# Carshow in Dallas Sept 1st



## DTMotorwerks (Jul 25, 2002)

VDUB Addiction is holding a car show on Sept. 1st 
and yes even though its thrown by a VDUB enthusist they do have a BMW class.

Name of the Show is 
Autoerscheinen

held at:
TBC
8625 N. Stemmons Freeway
Dallas, TX 75247

$20.00 to show your vehicle
$25.00 on day of event
$5.00 Spectators 
and $1 of everyones entrance fees will be donated to 
The Susan G. Koman Breast Cancer Foundation

I will post more information as i receive it. 
or you can e-mail 
[email protected]


----------



## Mr.
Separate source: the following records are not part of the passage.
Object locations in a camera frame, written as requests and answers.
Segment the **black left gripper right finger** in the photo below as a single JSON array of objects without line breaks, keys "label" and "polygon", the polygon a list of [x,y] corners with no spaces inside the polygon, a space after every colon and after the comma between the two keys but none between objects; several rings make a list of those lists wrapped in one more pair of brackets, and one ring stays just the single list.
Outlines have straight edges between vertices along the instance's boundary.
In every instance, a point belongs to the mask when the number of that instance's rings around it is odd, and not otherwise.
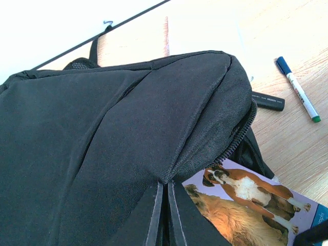
[{"label": "black left gripper right finger", "polygon": [[171,245],[188,245],[183,225],[183,209],[189,197],[182,184],[168,183],[169,235]]}]

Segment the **dog picture book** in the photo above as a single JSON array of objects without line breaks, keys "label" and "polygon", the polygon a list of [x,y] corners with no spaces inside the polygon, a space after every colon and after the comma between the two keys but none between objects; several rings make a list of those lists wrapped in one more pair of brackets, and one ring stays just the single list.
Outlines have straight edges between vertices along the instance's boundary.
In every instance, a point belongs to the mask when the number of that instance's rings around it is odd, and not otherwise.
[{"label": "dog picture book", "polygon": [[294,245],[327,222],[327,207],[228,159],[182,185],[231,245]]}]

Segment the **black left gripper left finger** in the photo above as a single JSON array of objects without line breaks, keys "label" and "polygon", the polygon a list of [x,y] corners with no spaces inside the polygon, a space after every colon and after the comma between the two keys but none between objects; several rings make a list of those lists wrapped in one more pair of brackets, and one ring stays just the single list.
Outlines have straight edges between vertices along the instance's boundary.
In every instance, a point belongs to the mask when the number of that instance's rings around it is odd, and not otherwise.
[{"label": "black left gripper left finger", "polygon": [[149,223],[148,233],[145,240],[145,245],[156,245],[157,235],[159,229],[159,222],[161,216],[161,205],[163,197],[163,185],[158,183],[156,188],[156,195],[154,199],[154,206],[151,213],[151,219]]}]

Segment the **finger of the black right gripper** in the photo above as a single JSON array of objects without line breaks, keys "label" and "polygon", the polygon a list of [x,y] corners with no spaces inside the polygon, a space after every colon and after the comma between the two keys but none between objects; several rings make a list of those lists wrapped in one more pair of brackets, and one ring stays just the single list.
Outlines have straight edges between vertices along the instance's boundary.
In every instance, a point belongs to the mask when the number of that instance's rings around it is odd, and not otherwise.
[{"label": "finger of the black right gripper", "polygon": [[314,245],[325,240],[327,240],[327,224],[319,224],[297,235],[294,245]]}]

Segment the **black student backpack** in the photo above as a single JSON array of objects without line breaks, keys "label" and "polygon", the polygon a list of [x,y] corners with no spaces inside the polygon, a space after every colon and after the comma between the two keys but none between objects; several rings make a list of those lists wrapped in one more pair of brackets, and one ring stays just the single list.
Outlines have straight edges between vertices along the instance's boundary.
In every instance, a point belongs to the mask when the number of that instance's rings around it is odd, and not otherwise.
[{"label": "black student backpack", "polygon": [[[28,70],[1,85],[1,245],[171,245],[168,183],[230,157],[268,178],[257,107],[222,51],[100,67]],[[227,245],[188,199],[188,245]]]}]

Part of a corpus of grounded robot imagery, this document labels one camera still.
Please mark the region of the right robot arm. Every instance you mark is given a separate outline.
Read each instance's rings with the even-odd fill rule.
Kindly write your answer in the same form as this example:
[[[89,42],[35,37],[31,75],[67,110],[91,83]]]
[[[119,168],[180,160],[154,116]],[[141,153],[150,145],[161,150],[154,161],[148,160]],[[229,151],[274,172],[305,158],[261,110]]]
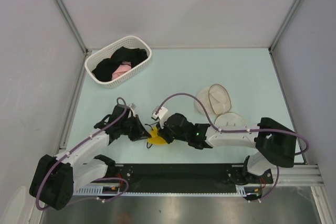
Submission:
[[[254,183],[266,170],[277,166],[292,168],[295,162],[294,132],[271,118],[261,118],[252,126],[216,126],[213,123],[191,123],[179,113],[160,120],[159,137],[170,144],[183,141],[197,150],[222,146],[248,147],[256,150],[245,158],[243,179]]]

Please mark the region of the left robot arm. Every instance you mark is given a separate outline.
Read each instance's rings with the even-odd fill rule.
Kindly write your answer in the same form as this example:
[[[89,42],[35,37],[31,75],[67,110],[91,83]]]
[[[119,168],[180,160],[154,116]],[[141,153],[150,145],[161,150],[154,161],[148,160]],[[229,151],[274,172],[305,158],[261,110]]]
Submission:
[[[151,135],[132,108],[117,104],[112,113],[94,125],[83,143],[56,156],[46,154],[39,160],[29,194],[36,201],[61,210],[74,192],[91,182],[118,180],[122,185],[115,161],[101,154],[103,148],[121,136],[134,142]]]

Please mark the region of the yellow bra with black straps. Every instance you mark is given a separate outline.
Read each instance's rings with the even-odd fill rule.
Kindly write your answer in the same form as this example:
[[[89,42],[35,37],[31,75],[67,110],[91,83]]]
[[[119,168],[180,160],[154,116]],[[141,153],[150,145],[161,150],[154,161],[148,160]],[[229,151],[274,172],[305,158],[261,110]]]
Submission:
[[[145,124],[145,126],[148,126],[151,129],[150,130],[151,137],[147,139],[147,143],[146,143],[147,149],[150,149],[153,145],[167,144],[165,139],[158,135],[158,127],[156,126],[156,123]]]

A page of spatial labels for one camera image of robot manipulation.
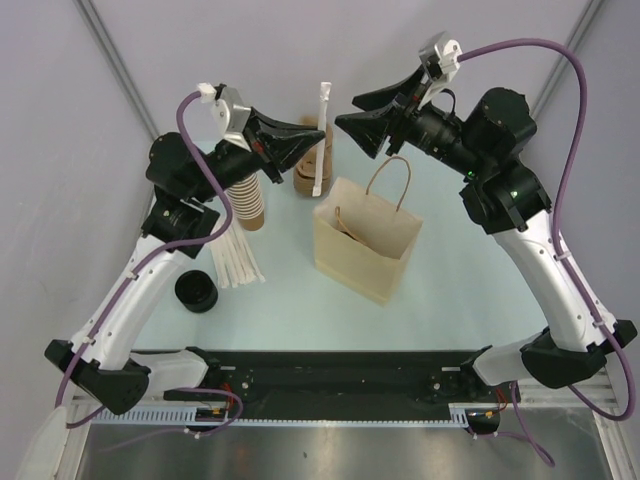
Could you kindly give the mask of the single white straw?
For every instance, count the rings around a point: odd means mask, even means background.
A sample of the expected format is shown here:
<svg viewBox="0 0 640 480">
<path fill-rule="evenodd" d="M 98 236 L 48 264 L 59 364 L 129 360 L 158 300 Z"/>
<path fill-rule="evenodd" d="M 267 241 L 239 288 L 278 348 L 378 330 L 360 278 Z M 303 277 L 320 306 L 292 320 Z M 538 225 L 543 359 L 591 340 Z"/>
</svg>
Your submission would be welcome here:
<svg viewBox="0 0 640 480">
<path fill-rule="evenodd" d="M 314 177 L 314 185 L 312 189 L 313 197 L 319 197 L 322 193 L 325 141 L 326 141 L 326 131 L 327 131 L 327 110 L 328 110 L 331 87 L 332 87 L 331 82 L 323 81 L 320 83 L 317 128 L 320 132 L 323 133 L 323 138 L 317 144 L 316 157 L 315 157 L 315 177 Z"/>
</svg>

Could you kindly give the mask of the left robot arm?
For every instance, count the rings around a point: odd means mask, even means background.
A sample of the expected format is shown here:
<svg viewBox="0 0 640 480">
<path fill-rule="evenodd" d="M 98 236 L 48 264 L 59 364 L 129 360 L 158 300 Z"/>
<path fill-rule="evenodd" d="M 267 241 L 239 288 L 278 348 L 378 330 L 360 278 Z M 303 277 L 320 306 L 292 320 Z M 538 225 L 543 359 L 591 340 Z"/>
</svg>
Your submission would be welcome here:
<svg viewBox="0 0 640 480">
<path fill-rule="evenodd" d="M 197 347 L 133 355 L 132 348 L 168 286 L 230 225 L 229 187 L 259 171 L 274 183 L 314 146 L 323 131 L 274 120 L 253 108 L 240 117 L 239 137 L 204 153 L 190 139 L 184 113 L 178 128 L 149 151 L 147 179 L 156 201 L 131 260 L 98 310 L 69 340 L 53 340 L 45 357 L 102 409 L 124 414 L 147 395 L 188 389 L 214 397 L 221 387 L 215 359 Z"/>
</svg>

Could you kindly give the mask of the brown paper bag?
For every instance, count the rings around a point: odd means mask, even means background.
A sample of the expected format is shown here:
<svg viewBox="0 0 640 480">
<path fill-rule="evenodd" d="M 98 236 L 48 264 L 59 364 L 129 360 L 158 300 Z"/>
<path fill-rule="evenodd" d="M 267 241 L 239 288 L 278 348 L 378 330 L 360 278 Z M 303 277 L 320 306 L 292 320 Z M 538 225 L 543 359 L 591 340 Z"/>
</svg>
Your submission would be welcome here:
<svg viewBox="0 0 640 480">
<path fill-rule="evenodd" d="M 397 202 L 373 192 L 375 177 L 366 186 L 339 177 L 312 212 L 317 270 L 381 306 L 397 291 L 423 226 L 421 217 L 403 208 L 412 179 L 408 160 L 391 156 L 374 174 L 393 160 L 407 169 Z"/>
</svg>

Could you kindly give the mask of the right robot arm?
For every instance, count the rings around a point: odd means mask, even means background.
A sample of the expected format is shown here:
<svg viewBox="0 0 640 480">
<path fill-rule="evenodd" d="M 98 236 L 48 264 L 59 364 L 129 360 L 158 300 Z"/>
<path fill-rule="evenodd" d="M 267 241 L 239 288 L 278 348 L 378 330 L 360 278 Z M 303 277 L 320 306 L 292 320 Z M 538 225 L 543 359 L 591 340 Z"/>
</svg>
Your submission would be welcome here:
<svg viewBox="0 0 640 480">
<path fill-rule="evenodd" d="M 555 251 L 552 201 L 519 158 L 537 131 L 525 97 L 491 88 L 460 119 L 428 100 L 429 86 L 418 68 L 393 86 L 355 96 L 357 112 L 337 116 L 335 124 L 371 158 L 410 144 L 460 173 L 467 215 L 509 255 L 544 314 L 541 333 L 470 357 L 463 393 L 484 401 L 507 381 L 533 378 L 558 389 L 591 378 L 638 331 L 604 307 L 592 314 L 573 281 L 580 269 Z"/>
</svg>

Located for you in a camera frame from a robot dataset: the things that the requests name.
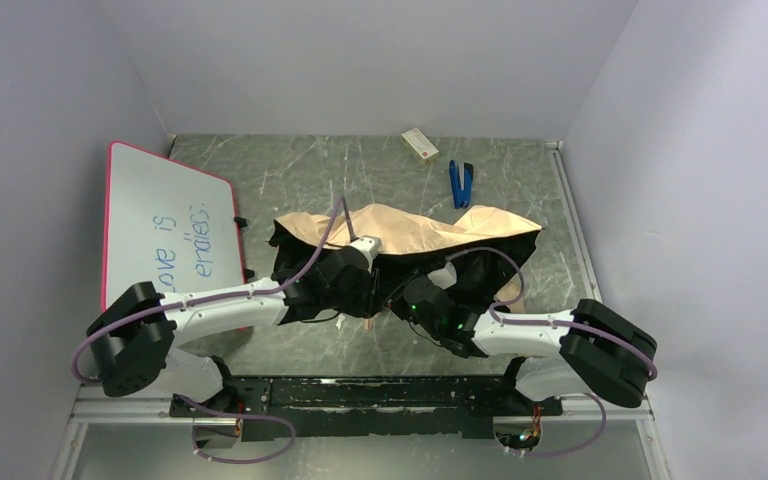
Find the blue stapler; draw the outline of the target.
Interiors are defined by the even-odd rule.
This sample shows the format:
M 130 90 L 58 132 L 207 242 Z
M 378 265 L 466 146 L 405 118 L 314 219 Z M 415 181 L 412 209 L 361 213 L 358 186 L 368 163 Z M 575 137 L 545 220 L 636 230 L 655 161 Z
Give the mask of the blue stapler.
M 474 165 L 468 162 L 449 162 L 449 178 L 455 209 L 466 209 L 471 204 Z

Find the pink framed whiteboard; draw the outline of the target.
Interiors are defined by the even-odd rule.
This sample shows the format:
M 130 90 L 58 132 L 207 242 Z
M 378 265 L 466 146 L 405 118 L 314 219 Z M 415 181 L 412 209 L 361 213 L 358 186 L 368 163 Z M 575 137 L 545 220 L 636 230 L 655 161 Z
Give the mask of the pink framed whiteboard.
M 124 142 L 110 143 L 101 306 L 143 281 L 177 293 L 243 284 L 237 215 L 227 180 Z

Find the small white red box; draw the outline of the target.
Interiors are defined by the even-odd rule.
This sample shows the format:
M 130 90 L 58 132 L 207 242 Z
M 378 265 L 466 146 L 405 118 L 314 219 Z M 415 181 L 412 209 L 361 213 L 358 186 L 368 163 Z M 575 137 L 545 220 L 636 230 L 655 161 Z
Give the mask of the small white red box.
M 422 165 L 428 165 L 439 158 L 440 152 L 431 140 L 418 128 L 412 128 L 401 134 L 405 147 Z

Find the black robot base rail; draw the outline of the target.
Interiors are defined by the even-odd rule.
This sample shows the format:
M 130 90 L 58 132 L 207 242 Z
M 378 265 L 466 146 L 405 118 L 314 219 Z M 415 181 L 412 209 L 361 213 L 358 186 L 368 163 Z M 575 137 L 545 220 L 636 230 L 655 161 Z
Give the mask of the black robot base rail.
M 207 407 L 255 415 L 244 442 L 300 437 L 458 434 L 491 439 L 502 417 L 562 414 L 558 399 L 533 403 L 501 374 L 320 378 L 240 376 L 235 395 Z

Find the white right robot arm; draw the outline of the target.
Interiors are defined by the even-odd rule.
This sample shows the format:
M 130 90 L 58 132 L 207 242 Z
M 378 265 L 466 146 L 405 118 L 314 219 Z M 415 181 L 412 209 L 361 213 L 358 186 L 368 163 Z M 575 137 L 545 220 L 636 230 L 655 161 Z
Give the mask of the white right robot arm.
M 656 340 L 594 299 L 546 314 L 481 312 L 420 277 L 386 305 L 458 357 L 514 356 L 513 387 L 531 401 L 590 393 L 637 408 L 657 375 Z

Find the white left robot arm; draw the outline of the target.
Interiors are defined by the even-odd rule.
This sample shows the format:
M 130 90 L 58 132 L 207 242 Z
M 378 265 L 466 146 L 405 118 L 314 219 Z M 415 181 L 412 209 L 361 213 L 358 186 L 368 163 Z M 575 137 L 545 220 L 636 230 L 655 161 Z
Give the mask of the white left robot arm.
M 197 402 L 230 382 L 228 368 L 182 345 L 243 327 L 272 327 L 315 319 L 323 311 L 360 316 L 373 290 L 379 244 L 362 237 L 319 252 L 284 282 L 261 278 L 238 287 L 161 293 L 150 281 L 129 287 L 88 328 L 98 381 L 111 398 L 153 388 Z

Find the beige folding umbrella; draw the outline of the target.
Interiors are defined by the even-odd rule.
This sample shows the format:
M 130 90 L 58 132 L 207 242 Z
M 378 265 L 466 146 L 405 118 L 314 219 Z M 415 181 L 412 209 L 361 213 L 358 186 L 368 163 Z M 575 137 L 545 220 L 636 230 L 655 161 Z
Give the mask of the beige folding umbrella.
M 534 253 L 542 230 L 496 207 L 471 207 L 447 224 L 383 204 L 367 205 L 348 219 L 292 212 L 276 218 L 274 227 L 269 240 L 277 250 L 272 277 L 279 282 L 298 273 L 319 252 L 339 250 L 364 235 L 381 239 L 373 264 L 371 305 L 355 317 L 392 312 L 387 301 L 446 262 L 455 266 L 457 283 L 445 291 L 463 295 L 466 304 L 484 312 L 500 301 L 500 291 Z

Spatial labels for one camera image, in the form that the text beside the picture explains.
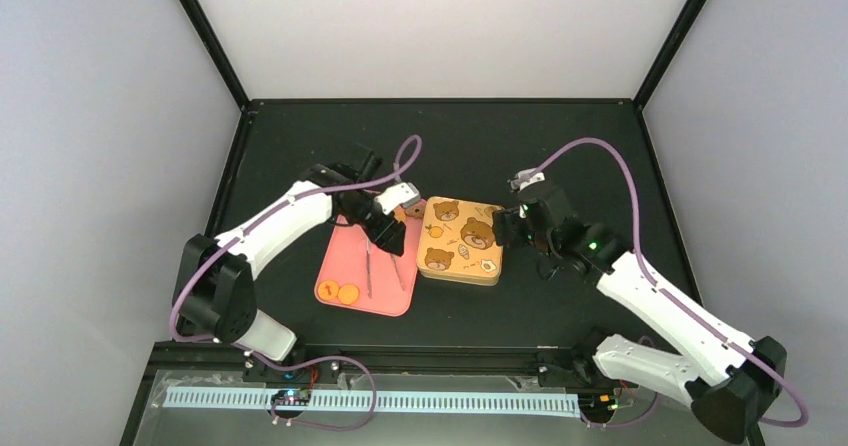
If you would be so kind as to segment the metal tongs white handles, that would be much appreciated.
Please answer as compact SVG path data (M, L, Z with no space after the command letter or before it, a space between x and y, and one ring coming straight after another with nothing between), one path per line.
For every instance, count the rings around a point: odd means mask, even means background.
M376 294L384 290L405 291L397 257L377 248L370 240L365 240L364 244L367 297L375 299Z

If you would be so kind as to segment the silver metal tin lid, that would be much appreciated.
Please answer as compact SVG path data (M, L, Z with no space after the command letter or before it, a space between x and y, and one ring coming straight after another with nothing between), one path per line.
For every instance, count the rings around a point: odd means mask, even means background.
M426 200L418 269L502 273L503 248L495 243L492 215L499 205L432 196Z

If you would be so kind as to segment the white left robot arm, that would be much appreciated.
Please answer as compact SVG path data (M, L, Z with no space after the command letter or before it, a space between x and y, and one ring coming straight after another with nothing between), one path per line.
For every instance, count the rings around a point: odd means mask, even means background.
M183 249L168 327L178 342L218 341L257 358L279 362L294 348L297 336L257 305L254 283L262 271L313 228L335 219L357 226L378 249L395 256L405 252L405 224L399 207L417 203L418 188L402 180L421 151L413 135L404 148L412 155L396 160L390 174L376 177L381 160L368 153L362 164L315 164L305 170L276 201L251 219L214 237L198 234ZM188 337L180 320L196 329Z

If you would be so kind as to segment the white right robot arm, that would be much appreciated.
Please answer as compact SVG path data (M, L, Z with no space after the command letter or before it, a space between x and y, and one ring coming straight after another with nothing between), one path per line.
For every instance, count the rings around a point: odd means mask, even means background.
M647 387L688 407L710 433L743 443L783 388L785 347L758 340L706 311L600 224L579 219L564 191L541 174L511 180L518 204L493 216L500 246L532 247L554 271L598 273L596 289L624 306L672 347L666 352L596 329L569 358L572 376Z

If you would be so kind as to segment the pink plastic tray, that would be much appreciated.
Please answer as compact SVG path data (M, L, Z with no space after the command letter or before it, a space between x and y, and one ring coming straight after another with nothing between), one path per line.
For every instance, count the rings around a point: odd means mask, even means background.
M375 299L369 299L365 286L365 251L364 242L368 240L359 226L334 228L324 260L314 286L317 301L324 305L361 311L369 314L398 317L409 309L413 297L418 266L416 258L422 232L423 221L408 217L401 209L395 210L396 216L406 225L405 253L396 256L403 278L405 291L384 290L378 292ZM336 281L339 286L354 284L360 290L360 297L355 304L344 305L338 301L321 301L315 293L316 286L327 280Z

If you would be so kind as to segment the gold cookie tin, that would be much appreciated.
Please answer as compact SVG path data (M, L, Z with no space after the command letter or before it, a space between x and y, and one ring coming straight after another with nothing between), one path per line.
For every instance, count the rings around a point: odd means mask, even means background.
M475 286L494 286L498 283L501 276L501 272L499 270L489 273L483 270L452 272L449 270L437 271L432 269L420 269L419 273L428 279Z

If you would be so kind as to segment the yellow dotted round biscuit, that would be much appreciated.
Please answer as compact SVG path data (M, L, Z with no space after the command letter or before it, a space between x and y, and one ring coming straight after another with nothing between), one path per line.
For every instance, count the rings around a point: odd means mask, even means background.
M339 287L337 299L344 305L355 304L360 297L360 290L354 284L344 284Z

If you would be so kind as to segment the yellow biscuit red cross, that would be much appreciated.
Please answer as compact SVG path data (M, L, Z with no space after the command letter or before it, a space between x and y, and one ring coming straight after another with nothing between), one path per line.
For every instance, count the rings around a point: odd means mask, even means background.
M321 301L334 301L338 297L339 284L334 280L327 280L316 286L316 296Z

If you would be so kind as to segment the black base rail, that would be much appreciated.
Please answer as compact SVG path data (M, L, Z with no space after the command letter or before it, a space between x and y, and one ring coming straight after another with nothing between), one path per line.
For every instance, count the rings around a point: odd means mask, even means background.
M613 390L618 380L600 376L587 380L571 370L572 351L559 348L429 348L391 346L333 346L306 344L297 346L286 365L323 356L341 355L364 364L372 374L508 376L535 378L543 387L563 387L576 392ZM216 344L154 345L142 375L151 382L160 372L224 372L238 379L273 385L307 385L310 373L278 372L257 363L245 365L244 353Z

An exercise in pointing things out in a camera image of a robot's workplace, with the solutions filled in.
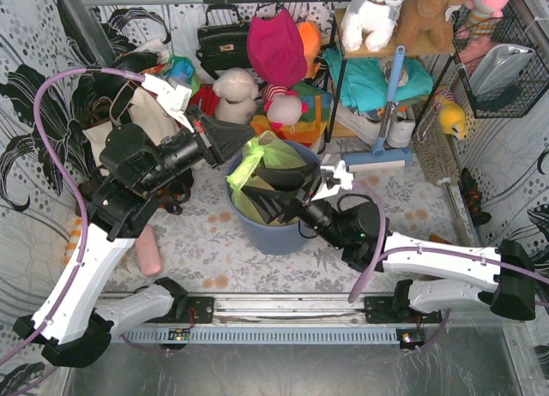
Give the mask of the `green trash bag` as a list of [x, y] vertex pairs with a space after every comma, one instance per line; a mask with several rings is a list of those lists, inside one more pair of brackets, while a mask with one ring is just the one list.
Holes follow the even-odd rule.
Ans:
[[270, 130], [250, 139], [243, 147], [242, 160], [237, 163], [234, 172], [226, 177], [231, 190], [232, 204], [247, 219], [259, 225], [268, 225], [252, 200], [244, 193], [243, 187], [274, 190], [267, 180], [258, 176], [258, 168], [289, 170], [306, 164], [304, 158], [293, 147]]

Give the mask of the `blue floor squeegee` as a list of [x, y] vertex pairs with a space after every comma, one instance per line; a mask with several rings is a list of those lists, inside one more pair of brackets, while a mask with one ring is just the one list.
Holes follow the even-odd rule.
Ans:
[[393, 65], [390, 71], [386, 94], [385, 112], [380, 125], [377, 140], [370, 152], [346, 153], [341, 156], [347, 172], [376, 171], [382, 169], [396, 169], [407, 166], [411, 160], [411, 153], [405, 148], [386, 149], [385, 142], [389, 132], [390, 122], [395, 115], [395, 95], [405, 57], [405, 47], [398, 45], [395, 49]]

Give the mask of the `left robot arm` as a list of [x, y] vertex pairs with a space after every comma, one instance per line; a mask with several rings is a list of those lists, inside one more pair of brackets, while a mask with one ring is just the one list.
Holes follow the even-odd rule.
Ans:
[[143, 322], [187, 315], [188, 292], [164, 277], [113, 305], [97, 300], [114, 267], [142, 234], [162, 201], [160, 189], [204, 160], [216, 168], [255, 135], [249, 125], [214, 119], [192, 106], [188, 128], [155, 145], [135, 123], [113, 129], [100, 161], [109, 175], [81, 213], [81, 237], [51, 295], [14, 331], [42, 345], [55, 367], [84, 368], [100, 358], [112, 338]]

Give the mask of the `blue trash bin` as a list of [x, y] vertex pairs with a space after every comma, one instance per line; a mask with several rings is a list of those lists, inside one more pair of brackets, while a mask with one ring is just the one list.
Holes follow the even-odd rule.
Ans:
[[[284, 142], [292, 147], [305, 162], [320, 162], [317, 154], [311, 151], [308, 147], [299, 144], [295, 141], [284, 140]], [[226, 171], [226, 176], [240, 165], [243, 158], [242, 150], [236, 153], [232, 158], [230, 165]], [[226, 198], [232, 211], [236, 214], [238, 222], [244, 229], [244, 234], [251, 243], [252, 247], [265, 255], [290, 255], [298, 252], [309, 241], [302, 237], [299, 233], [305, 230], [304, 225], [299, 225], [299, 219], [295, 223], [284, 224], [280, 226], [262, 225], [245, 217], [232, 202], [232, 189], [227, 181], [225, 181]]]

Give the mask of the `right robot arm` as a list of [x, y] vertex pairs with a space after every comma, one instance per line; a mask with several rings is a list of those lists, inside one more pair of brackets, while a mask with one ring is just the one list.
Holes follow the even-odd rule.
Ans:
[[240, 189], [265, 222], [298, 219], [359, 272], [349, 302], [359, 297], [375, 272], [417, 273], [429, 279], [400, 282], [392, 315], [485, 307], [514, 321], [535, 317], [535, 284], [547, 279], [535, 272], [519, 243], [505, 240], [497, 248], [475, 248], [409, 237], [389, 229], [383, 207], [372, 195], [361, 195], [362, 202], [347, 209], [332, 206], [329, 197], [352, 196], [357, 183], [344, 162], [258, 167], [252, 176], [260, 182]]

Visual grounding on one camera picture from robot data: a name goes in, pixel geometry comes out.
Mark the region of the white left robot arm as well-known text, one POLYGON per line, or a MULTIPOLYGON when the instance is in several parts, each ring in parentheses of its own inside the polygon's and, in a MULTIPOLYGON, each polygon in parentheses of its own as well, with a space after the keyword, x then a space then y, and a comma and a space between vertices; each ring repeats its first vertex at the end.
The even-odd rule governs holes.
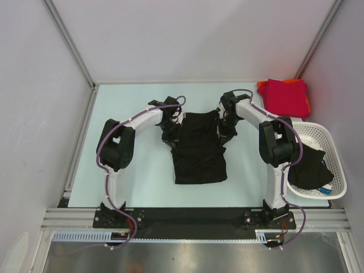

The Edge (Dec 19, 2001)

might wanna get the name of the charity correct...


----------



## DTMotorwerks (Jul 25, 2002)

the name of the charity is correct. :thumbup:


----------



## Mr. The Edge (Dec 19, 2001)

DTMotorwerks said:


> *the name of the charity is correct. :thumbup: *


:tsk:


----------



## Dr. Phil (Dec 19, 2001)

atyclb said:


> *:tsk: *


I shouldn't help but this was just gnawing at me.

http://www.komen.org/


----------